Even when these efforts do not become law, they influence issuer behavior. Pricing strategies, fee structures, and rewards funding increasingly need to be defensible not only to regulators but also to the public narrative around fairness and consumer harm.
Interchange economics face renewed pressure
Interchange remains the economic backbone of rewards credit cards, but it is also one of the most contested aspects of the ecosystem. In November 2025, Visa and Mastercard announced a revised settlement proposal with merchants that included a temporary 0.1 percentage point reduction in interchange rates and new caps, subject to court approval. Large merchants, including Walmart, quickly objected, arguing that the concessions were insufficient.
For issuers and co-brand partners, the risk extends beyond the immediate economics of any settlement to the precedent it sets. Sustained downward pressure on interchange would force difficult trade-offs between rewards generosity, credit availability, and fee reliance. In 2026, this uncertainty makes product flexibility and diversified revenue streams more valuable than ever.
A real opportunity in HELOC-backed cards and secured hybrids
One of the most underappreciated opportunities in a high-rate environment is the emergence of credit card-like products backed by home equity or other assets. With unsecured APRs exceeding 20%, homeowners with substantial equity represent a segment where materially lower pricing can be offered without sacrificing credit performance.
Several early examples illustrate this direction.
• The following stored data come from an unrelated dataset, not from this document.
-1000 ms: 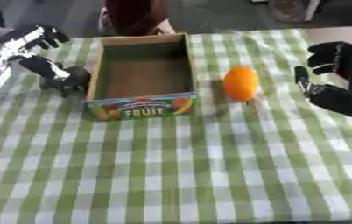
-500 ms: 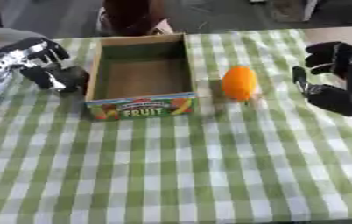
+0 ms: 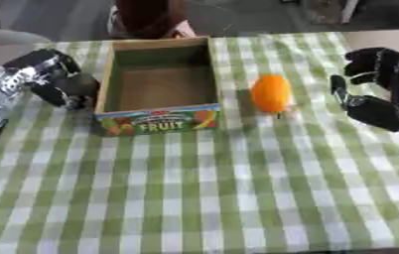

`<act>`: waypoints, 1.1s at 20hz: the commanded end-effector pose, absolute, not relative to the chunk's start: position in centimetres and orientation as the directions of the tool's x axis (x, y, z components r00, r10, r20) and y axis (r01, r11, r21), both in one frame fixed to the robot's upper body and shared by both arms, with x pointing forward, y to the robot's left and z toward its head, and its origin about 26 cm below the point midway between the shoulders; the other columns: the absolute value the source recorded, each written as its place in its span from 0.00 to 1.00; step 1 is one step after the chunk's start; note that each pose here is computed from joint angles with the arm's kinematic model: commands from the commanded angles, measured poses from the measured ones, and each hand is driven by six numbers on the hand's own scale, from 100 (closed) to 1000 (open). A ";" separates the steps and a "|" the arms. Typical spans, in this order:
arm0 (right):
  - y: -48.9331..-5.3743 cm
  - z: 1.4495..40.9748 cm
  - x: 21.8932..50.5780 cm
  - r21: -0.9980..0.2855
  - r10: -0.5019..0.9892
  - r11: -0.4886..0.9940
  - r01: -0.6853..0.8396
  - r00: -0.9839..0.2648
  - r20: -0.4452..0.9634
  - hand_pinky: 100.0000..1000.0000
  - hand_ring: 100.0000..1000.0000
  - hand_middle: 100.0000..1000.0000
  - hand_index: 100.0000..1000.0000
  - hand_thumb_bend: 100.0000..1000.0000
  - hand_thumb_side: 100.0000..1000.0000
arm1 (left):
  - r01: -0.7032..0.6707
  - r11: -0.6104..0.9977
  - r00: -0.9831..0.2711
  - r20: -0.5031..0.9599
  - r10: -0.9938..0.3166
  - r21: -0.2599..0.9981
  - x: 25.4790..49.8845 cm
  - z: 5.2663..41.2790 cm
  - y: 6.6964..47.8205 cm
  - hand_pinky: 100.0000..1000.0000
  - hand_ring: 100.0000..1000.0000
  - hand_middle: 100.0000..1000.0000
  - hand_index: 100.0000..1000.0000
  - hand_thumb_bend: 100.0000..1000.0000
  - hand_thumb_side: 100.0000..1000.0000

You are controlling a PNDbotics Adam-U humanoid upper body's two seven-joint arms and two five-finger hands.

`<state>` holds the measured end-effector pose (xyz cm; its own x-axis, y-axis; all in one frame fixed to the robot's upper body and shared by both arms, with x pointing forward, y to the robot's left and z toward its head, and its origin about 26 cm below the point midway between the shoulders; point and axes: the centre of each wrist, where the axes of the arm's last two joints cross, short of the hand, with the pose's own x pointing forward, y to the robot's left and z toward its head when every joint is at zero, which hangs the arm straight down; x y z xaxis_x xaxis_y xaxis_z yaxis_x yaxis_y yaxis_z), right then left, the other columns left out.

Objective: Pick up objects on the table and place them in the box.

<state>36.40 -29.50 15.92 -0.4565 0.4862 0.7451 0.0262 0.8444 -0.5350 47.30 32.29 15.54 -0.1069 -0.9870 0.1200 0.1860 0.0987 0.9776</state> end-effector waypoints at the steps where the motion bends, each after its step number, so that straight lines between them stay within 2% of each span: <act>1: -29.8 16.9 36.5 -0.539 0.491 0.842 0.041 -0.475 0.730 0.62 0.63 0.53 0.69 0.14 0.00 | 0.152 0.048 -0.108 0.065 -0.992 0.987 47.4 16.9 32.7 0.70 0.59 0.54 0.65 0.47 0.06; 4: -29.9 16.9 36.5 -0.537 0.491 0.842 0.043 -0.474 0.731 0.62 0.63 0.53 0.69 0.14 0.00 | 0.161 0.021 -0.116 0.040 -0.992 0.987 47.5 17.1 32.5 0.68 0.53 0.46 0.58 0.32 0.07; 6: -29.9 16.8 36.5 -0.537 0.491 0.842 0.043 -0.473 0.732 0.62 0.63 0.53 0.69 0.14 0.00 | 0.170 0.001 -0.126 0.023 -0.992 0.985 47.5 17.6 32.5 0.67 0.51 0.43 0.54 0.27 0.07; 12: -30.0 16.8 36.4 -0.539 0.494 0.841 0.044 -0.469 0.732 0.62 0.63 0.53 0.69 0.14 0.00 | 0.170 -0.054 -0.168 -0.025 -0.985 0.984 47.3 21.0 32.6 0.65 0.45 0.36 0.47 0.16 0.07; 18: -30.1 16.7 36.4 -0.542 0.499 0.839 0.046 -0.465 0.732 0.62 0.63 0.53 0.69 0.14 0.00 | 0.126 -0.083 -0.205 -0.056 -0.977 0.989 46.5 25.1 32.0 0.64 0.44 0.35 0.45 0.15 0.06; 22: -30.1 16.6 36.4 -0.543 0.497 0.839 0.041 -0.464 0.733 0.62 0.63 0.53 0.69 0.13 0.00 | 0.096 -0.091 -0.260 -0.064 -0.963 0.991 46.4 26.4 30.4 0.64 0.44 0.35 0.45 0.15 0.07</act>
<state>36.44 -29.54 15.70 -0.4501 0.4850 0.7497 0.0244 0.8460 -0.5327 46.73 30.34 23.88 -0.2512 -0.9671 -0.0400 0.1537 -0.0806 0.9848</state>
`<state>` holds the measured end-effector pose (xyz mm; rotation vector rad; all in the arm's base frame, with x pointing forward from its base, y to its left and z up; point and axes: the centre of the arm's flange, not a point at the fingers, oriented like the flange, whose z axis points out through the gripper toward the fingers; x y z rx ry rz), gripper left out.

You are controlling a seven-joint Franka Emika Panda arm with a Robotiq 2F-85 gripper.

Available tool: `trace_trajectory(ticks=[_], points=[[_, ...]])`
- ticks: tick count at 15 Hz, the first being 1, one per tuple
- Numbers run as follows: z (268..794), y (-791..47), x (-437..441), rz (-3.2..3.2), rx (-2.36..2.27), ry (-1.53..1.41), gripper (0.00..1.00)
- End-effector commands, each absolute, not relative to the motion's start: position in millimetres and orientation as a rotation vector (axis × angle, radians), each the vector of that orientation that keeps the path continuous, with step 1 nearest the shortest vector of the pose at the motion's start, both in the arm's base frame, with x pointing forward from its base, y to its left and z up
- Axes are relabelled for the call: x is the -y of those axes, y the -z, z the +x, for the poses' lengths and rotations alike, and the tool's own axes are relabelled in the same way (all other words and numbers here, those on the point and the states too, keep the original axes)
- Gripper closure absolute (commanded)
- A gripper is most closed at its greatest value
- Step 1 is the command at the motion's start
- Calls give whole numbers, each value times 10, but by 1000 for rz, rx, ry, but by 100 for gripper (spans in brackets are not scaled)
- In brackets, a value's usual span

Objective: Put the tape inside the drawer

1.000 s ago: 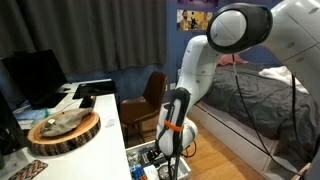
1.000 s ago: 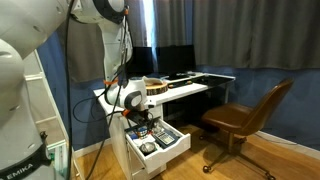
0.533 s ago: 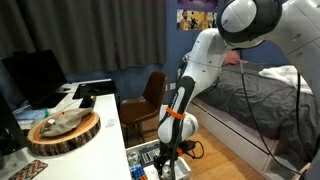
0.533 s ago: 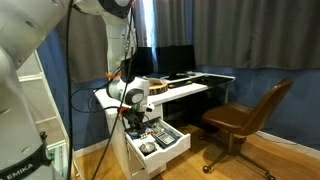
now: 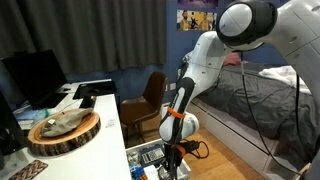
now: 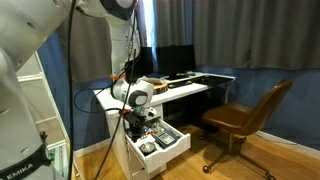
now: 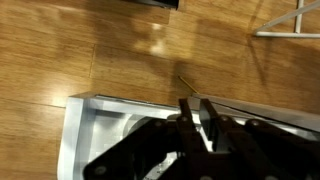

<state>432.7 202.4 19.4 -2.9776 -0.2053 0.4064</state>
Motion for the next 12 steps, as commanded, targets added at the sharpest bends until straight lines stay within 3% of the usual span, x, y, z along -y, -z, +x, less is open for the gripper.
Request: trace_trajectory(ticks=[1,12], points=[[4517,-19,-2012,-2988,171,-403,100],[4770,345,-2054,-3004,143,-429,100]])
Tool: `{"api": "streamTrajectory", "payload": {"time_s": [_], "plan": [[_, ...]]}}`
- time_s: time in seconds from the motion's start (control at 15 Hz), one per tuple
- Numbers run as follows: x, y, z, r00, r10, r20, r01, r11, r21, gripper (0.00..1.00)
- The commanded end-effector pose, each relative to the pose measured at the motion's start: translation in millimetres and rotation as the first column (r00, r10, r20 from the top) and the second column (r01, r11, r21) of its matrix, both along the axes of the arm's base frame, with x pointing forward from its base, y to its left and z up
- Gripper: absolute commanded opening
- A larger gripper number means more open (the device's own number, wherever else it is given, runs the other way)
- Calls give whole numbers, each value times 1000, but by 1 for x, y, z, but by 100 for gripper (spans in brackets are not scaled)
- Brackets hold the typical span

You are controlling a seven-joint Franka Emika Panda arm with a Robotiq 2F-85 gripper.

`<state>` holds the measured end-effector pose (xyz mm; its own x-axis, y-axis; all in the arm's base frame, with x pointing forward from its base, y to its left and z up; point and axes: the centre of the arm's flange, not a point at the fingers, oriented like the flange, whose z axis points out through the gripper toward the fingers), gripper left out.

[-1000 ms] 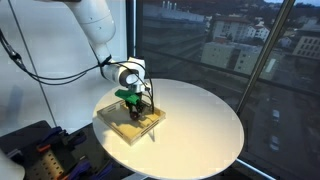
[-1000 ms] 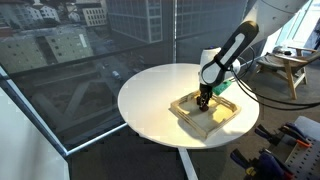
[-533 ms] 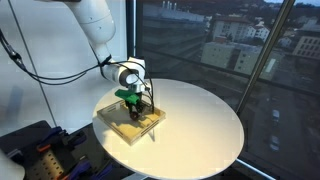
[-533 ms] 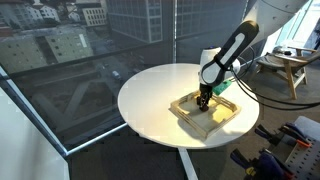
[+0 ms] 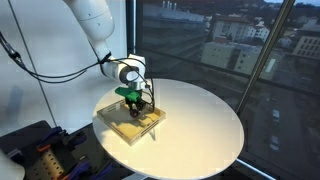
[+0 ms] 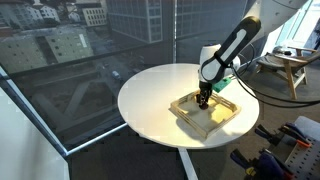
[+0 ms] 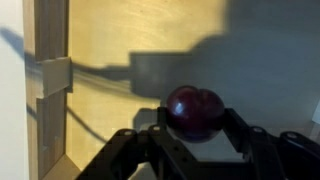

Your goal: Remove the plum plush toy from the tray and put it on the table

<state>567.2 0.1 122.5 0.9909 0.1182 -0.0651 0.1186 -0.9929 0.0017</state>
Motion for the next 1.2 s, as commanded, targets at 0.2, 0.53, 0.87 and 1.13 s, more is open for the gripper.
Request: {"api": "streamTrajectory", "payload": {"time_s": [0.2, 0.53, 0.87, 1.13], "plan": [[1, 1, 31, 1000, 26, 2, -26, 1000, -7, 34], [3, 0, 46, 999, 32, 1, -32, 999, -5, 34], [5, -1, 61, 999, 38, 11, -38, 999, -4, 34], [7, -3, 71, 999, 35, 15, -35, 999, -3, 34]]}}
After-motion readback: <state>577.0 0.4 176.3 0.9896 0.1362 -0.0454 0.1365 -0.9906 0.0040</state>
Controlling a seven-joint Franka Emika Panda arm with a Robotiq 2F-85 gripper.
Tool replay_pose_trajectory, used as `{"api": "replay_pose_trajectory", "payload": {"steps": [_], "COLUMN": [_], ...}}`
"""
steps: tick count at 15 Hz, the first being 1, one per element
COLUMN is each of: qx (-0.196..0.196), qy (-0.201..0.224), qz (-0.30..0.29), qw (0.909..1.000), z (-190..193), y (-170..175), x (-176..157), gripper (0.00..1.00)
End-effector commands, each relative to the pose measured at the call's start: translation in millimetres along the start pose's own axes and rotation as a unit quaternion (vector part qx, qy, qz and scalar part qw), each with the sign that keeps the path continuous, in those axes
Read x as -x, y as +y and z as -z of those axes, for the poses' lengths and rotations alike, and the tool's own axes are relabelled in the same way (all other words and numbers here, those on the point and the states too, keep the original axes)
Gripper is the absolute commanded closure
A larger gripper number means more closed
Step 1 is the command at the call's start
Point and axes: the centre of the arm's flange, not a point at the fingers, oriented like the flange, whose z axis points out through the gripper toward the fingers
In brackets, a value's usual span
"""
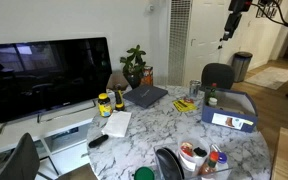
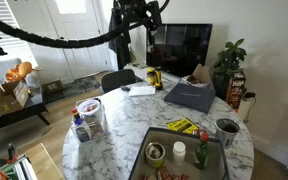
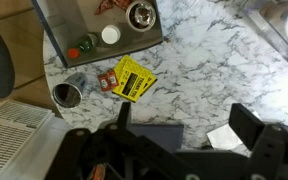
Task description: Shift the silver cup to the left
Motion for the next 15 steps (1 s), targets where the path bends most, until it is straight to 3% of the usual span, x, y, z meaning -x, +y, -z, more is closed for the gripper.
{"api": "replay_pose_trajectory", "payload": {"steps": [1, 8, 11, 15], "qx": [0.000, 0.000, 0.007, 0.052], "qy": [0.000, 0.000, 0.031, 0.077], "qz": [0.000, 0.000, -0.066, -0.169], "qw": [1.0000, 1.0000, 0.9973, 0.9812], "z": [0.0, 0.0, -10.8, -58.4], "y": [0.0, 0.0, -18.5, -17.2], "x": [0.0, 0.0, -58.3, -129.1], "gripper": [0.00, 0.00, 0.00, 0.00]}}
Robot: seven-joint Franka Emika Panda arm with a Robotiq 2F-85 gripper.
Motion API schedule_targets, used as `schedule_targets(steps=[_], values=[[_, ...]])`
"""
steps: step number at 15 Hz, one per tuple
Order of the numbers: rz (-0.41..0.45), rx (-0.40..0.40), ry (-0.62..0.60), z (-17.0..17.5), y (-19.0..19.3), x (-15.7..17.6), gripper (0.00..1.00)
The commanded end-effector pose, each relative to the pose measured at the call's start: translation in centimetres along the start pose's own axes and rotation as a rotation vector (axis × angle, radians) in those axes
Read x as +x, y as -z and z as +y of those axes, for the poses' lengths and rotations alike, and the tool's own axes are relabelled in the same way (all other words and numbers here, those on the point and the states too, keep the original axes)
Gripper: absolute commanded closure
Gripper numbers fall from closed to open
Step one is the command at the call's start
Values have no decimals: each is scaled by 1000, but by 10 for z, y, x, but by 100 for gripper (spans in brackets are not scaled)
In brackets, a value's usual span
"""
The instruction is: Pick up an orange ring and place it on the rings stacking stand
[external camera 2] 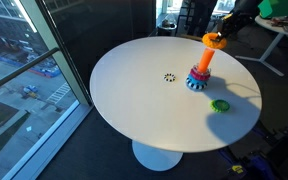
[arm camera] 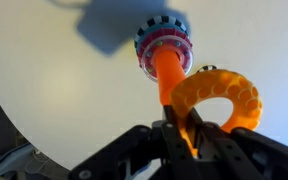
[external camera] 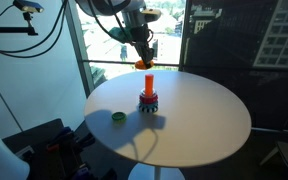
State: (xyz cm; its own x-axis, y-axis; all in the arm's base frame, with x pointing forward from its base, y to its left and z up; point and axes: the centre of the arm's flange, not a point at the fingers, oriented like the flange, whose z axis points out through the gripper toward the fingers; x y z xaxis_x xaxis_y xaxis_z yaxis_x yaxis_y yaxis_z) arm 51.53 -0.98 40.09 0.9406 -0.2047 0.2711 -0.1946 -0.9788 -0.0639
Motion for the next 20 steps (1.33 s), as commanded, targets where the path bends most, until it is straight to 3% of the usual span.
schedule_targets(steps=[1, 20], values=[[-12, -19, -40, 3, -2, 16, 93], [-95, -34, -67, 8, -42, 22, 93]])
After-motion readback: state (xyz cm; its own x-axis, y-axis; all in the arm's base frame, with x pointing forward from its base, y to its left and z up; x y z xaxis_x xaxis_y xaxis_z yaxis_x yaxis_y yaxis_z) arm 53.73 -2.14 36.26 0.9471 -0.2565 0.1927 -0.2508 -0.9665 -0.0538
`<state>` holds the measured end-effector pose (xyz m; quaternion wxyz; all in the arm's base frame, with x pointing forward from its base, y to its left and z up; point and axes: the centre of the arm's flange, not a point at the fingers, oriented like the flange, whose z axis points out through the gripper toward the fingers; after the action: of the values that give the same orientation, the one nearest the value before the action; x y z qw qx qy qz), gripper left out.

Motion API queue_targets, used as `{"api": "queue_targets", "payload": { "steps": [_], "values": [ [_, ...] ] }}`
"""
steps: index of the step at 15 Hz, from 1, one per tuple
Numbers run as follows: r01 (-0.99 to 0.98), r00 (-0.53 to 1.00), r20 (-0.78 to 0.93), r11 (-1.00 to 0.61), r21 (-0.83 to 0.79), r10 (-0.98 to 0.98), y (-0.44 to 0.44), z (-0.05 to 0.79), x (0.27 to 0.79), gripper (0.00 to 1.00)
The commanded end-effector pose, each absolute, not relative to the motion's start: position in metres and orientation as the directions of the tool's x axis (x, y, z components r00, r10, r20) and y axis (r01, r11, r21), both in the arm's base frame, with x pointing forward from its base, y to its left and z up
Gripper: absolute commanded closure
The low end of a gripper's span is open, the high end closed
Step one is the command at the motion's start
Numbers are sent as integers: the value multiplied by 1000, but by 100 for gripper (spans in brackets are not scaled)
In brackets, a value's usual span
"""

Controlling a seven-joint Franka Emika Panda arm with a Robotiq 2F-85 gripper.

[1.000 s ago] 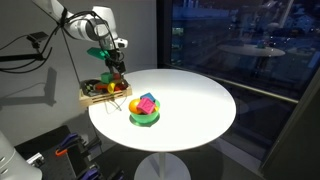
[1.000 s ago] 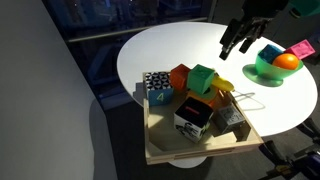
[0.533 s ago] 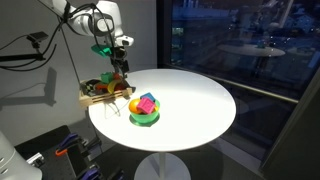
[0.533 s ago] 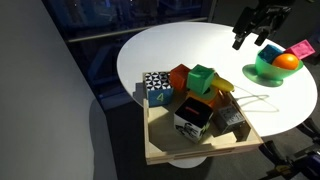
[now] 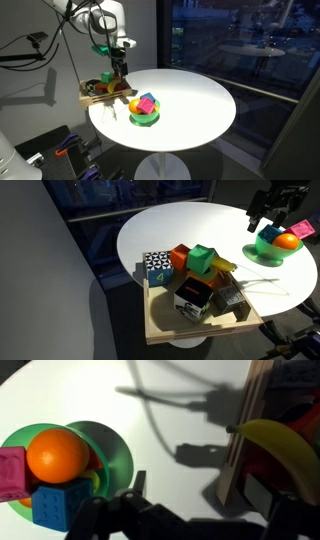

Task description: Pick up the banana and put it in the wooden tray

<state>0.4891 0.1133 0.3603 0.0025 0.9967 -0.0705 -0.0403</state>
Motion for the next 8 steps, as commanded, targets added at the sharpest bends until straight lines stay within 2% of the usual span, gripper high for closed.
{"api": "queue_targets", "payload": {
  "steps": [1, 8],
  "values": [
    [-161, 978, -130, -986, 41, -165, 101, 375, 479, 0],
    [-195, 972, -124, -979, 56, -201, 84, 394, 467, 0]
  ]
}}
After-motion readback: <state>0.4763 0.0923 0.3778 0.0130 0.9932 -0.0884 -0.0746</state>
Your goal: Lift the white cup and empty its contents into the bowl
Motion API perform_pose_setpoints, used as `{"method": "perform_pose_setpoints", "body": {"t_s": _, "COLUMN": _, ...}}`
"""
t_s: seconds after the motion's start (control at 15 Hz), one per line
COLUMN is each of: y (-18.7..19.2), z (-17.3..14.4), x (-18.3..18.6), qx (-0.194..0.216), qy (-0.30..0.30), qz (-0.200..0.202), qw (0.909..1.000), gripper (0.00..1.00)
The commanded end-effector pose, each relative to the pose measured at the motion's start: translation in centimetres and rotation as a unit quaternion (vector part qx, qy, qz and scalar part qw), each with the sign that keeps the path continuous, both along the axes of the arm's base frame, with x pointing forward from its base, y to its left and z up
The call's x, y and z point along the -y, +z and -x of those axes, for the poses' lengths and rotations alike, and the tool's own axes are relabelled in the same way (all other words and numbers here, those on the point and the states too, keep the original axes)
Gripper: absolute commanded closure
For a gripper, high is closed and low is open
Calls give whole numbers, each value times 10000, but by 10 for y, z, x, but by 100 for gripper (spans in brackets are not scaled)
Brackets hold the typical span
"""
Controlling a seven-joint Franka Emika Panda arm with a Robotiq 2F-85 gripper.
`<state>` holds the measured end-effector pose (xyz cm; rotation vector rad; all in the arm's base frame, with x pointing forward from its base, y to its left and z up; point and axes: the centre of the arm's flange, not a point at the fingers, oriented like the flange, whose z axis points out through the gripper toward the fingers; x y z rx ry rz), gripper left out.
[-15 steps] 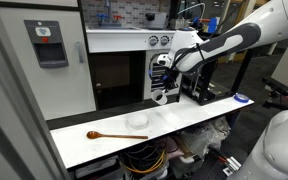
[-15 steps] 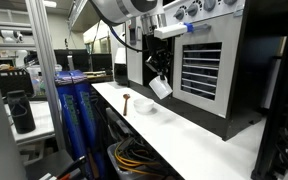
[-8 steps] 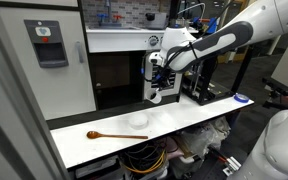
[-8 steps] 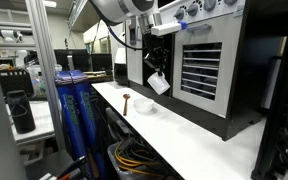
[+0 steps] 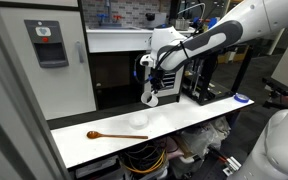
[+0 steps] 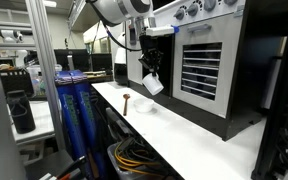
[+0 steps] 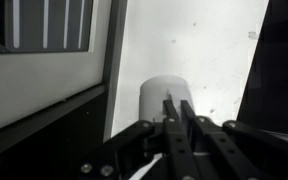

Aven has positioned its home equity-backed card as a way for consumers to access lower rates while retaining card functionality. Traditional banks have also offered HELOC-linked cards, such as Banner Bank’s Home Equity Rewards Mastercard, which combines revolving credit with card acceptance.
For 2026, the opportunity lies in refining these models with stronger consumer protections. Guardrails around spending categories, friction for cash-like transactions, and clearer education around risk could allow HELOC-backed cards to fill a meaningful gap between unsecured cards and traditional home equity loans. If executed responsibly, this category could address affordability concerns without eliminating the convenience consumers expect from cards.
The opportunity in 2026 is redesign, not retrenchment
Despite legitimate concerns around affordability, regulation, and interchange, the U.S. credit card market remains too large and too central to consumer finance to stagnate. The real opportunity in 2026 lies in redesigning how value is delivered and communicated.
Issuers that can demonstrate better consumer outcomes, through more transparent pricing, more control, and alternatives to perpetual revolving debt, will be better positioned to navigate political and regulatory scrutiny. Fintechs that focus on disciplined innovation rather than growth at all costs can still carve out meaningful niches. Retailers that embrace partnership models have a chance to modernize co-brand economics and loyalty.
In that sense, 2026 is less about whether credit cards will continue to grow and more about how they evolve. The next phase of the market will likely reward those who treat credit cards not just as a payment instrument, but as a long-term financial relationship that needs to work in a high-rate, high-awareness world.